Work to complete: Restate word for word the lines of the data below, from the first through the one that has "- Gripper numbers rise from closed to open".

Input material:
_ _ _ _ _ _ _

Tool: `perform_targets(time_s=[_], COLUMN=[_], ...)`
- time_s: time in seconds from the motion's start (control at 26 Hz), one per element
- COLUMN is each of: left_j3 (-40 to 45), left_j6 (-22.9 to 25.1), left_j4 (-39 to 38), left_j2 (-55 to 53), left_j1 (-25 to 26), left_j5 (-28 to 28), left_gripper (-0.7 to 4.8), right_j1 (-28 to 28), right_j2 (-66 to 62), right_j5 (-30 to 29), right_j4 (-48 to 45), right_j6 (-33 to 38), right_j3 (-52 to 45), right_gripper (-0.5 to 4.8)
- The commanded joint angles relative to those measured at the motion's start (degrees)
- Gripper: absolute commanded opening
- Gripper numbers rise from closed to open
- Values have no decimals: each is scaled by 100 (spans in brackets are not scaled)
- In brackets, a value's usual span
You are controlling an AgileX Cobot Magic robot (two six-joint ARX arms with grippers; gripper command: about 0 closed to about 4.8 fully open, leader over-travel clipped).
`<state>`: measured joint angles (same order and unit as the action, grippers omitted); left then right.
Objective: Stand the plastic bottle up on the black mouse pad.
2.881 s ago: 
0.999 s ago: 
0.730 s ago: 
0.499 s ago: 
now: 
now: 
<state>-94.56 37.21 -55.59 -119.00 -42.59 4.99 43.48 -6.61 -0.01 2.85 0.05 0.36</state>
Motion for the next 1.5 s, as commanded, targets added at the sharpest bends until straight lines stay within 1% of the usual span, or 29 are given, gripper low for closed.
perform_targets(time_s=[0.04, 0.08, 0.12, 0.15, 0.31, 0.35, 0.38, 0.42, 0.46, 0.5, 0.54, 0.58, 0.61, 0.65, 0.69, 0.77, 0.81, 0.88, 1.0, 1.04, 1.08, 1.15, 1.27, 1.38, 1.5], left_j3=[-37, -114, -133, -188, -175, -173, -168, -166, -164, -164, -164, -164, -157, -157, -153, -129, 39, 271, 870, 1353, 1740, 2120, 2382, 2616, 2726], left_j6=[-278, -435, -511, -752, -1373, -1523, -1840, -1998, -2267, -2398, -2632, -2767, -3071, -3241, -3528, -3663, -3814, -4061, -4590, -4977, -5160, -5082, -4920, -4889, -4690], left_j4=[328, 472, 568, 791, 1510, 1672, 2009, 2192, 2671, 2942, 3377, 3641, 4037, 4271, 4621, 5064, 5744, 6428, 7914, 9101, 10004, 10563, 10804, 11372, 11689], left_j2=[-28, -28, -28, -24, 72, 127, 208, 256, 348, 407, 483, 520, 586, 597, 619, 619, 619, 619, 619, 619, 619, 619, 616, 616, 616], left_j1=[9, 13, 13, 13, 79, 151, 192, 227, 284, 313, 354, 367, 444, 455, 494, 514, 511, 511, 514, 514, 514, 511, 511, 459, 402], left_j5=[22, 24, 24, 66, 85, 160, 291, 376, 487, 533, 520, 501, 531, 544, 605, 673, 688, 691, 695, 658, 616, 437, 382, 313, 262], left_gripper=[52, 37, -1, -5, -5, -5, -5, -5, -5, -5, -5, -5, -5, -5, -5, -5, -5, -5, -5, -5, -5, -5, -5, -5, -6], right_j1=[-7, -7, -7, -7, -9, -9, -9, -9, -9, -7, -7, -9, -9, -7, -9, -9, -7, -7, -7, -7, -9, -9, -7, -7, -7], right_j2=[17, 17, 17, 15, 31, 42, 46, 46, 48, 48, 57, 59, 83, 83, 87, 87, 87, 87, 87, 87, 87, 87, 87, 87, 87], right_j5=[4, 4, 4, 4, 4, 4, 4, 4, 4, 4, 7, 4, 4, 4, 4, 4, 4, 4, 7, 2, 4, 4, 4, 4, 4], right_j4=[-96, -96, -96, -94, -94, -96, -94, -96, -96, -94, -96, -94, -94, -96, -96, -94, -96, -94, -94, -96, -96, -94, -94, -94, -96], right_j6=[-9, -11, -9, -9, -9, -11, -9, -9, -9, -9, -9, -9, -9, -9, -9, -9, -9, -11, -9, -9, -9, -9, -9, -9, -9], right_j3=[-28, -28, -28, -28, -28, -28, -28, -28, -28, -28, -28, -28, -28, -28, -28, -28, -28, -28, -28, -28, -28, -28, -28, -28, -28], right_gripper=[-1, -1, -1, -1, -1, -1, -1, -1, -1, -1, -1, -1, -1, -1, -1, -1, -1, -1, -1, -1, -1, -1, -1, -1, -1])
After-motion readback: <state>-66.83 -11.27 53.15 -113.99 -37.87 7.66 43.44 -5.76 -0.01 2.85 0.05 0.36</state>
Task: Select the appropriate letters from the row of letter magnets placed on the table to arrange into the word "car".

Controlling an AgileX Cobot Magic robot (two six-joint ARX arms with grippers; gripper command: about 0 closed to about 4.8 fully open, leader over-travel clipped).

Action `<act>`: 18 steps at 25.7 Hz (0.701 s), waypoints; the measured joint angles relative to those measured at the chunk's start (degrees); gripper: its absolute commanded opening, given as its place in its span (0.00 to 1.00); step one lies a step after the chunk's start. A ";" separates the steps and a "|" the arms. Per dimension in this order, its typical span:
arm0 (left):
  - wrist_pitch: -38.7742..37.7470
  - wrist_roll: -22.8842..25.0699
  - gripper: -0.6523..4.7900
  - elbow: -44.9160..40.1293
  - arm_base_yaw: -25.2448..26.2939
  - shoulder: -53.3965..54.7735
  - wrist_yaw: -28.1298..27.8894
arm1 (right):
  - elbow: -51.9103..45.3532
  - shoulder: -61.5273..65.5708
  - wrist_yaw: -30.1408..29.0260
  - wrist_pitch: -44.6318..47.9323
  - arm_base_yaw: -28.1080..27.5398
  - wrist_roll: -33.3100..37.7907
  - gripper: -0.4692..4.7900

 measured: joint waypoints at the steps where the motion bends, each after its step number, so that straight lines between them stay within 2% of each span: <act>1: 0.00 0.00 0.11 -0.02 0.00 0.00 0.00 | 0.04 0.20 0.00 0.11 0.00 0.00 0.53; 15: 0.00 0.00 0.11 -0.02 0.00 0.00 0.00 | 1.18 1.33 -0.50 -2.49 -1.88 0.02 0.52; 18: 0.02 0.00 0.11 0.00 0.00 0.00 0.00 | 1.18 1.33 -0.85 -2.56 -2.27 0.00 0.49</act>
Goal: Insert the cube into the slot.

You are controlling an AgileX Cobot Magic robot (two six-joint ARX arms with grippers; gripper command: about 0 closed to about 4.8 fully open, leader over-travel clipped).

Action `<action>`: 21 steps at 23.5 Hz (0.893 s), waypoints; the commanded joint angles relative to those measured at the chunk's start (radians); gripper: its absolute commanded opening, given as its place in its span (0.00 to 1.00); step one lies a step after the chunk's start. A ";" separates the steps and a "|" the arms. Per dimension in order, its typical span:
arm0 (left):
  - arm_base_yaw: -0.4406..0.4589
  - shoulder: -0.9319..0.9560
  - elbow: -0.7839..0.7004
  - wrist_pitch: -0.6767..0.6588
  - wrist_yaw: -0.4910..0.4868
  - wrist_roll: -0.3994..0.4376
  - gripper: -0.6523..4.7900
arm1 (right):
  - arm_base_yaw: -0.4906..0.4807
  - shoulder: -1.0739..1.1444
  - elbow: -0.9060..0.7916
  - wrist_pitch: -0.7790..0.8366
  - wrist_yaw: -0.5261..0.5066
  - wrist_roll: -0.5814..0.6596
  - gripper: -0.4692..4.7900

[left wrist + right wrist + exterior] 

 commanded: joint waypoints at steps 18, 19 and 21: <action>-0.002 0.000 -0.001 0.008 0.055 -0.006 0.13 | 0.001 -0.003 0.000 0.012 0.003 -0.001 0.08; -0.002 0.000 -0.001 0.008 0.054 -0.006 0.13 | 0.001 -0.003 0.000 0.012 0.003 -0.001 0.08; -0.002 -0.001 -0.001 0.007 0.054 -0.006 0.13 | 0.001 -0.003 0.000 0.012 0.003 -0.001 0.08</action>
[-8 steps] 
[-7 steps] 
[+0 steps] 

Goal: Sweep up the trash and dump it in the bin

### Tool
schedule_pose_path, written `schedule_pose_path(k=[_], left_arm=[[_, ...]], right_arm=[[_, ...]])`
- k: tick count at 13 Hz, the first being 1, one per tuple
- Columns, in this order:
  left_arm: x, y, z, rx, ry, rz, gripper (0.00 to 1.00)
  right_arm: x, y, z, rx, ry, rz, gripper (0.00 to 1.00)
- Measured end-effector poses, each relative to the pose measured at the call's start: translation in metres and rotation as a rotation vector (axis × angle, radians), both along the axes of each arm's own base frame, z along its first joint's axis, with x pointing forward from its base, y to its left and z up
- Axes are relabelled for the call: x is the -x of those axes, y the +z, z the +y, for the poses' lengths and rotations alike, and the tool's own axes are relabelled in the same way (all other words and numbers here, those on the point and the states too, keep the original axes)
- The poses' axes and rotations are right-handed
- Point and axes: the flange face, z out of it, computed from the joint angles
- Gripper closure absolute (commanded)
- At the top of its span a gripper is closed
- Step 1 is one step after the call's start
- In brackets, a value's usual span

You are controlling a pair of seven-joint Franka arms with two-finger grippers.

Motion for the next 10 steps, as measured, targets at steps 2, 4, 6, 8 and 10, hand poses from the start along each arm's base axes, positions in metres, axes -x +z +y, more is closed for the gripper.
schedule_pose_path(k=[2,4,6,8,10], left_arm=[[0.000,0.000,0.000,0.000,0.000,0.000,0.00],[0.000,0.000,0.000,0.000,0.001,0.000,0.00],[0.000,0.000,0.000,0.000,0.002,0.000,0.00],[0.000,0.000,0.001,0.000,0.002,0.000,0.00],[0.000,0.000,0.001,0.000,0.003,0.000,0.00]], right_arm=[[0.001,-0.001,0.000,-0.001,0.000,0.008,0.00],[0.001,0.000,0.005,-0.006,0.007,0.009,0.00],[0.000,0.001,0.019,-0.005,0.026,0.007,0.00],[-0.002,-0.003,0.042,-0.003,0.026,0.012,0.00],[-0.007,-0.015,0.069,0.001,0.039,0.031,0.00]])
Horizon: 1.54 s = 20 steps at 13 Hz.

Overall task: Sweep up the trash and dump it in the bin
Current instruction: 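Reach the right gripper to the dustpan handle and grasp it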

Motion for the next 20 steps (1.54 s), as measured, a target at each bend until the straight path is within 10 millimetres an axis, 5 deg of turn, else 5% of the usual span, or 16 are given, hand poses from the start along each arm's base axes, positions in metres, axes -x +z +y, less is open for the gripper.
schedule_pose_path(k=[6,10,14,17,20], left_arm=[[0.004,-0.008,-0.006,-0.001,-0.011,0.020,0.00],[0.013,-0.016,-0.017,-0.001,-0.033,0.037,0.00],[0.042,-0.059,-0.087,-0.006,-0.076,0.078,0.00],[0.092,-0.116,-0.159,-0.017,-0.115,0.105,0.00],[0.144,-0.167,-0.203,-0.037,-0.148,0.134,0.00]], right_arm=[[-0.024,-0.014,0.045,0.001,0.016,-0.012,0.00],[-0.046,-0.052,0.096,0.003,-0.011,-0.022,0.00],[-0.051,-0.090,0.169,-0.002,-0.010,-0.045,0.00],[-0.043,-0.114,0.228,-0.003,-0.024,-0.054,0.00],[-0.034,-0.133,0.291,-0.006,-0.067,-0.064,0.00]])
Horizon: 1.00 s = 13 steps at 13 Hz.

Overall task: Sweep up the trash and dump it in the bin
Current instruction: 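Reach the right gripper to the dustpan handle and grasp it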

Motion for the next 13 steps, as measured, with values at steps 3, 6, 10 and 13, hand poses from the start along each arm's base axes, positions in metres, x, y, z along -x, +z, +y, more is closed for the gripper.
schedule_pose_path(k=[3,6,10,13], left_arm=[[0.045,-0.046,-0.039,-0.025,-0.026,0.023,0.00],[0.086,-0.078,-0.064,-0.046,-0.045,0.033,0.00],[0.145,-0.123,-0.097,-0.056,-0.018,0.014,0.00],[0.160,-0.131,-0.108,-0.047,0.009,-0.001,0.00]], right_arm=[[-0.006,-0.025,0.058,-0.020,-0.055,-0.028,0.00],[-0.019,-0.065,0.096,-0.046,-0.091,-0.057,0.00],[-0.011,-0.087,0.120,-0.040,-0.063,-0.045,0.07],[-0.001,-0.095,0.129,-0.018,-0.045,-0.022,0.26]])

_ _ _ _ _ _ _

Reply to the task:
Tool: `perform_targets(time_s=[_], COLUMN=[_], ...)`
- time_s: time in seconds from the motion's start (control at 26 Hz), one per element
- COLUMN is each of: left_j3 (-40 to 45), left_j6 (-22.9 to 25.1), left_j4 (-39 to 38), left_j2 (-55 to 53), left_j1 (-25 to 26), left_j5 (-28 to 28), left_gripper (-0.7 to 4.8), right_j1 (-28 to 28), right_j2 (-66 to 62), right_j5 (-30 to 29), right_j4 (-48 to 45), right_j6 (-33 to 38), right_j3 (-52 to 45), right_gripper (-0.5 to 4.8)
- The commanded joint angles relative to those measured at the motion's start (degrees)
- Gripper: absolute commanded opening
- Gripper numbers rise from closed to open

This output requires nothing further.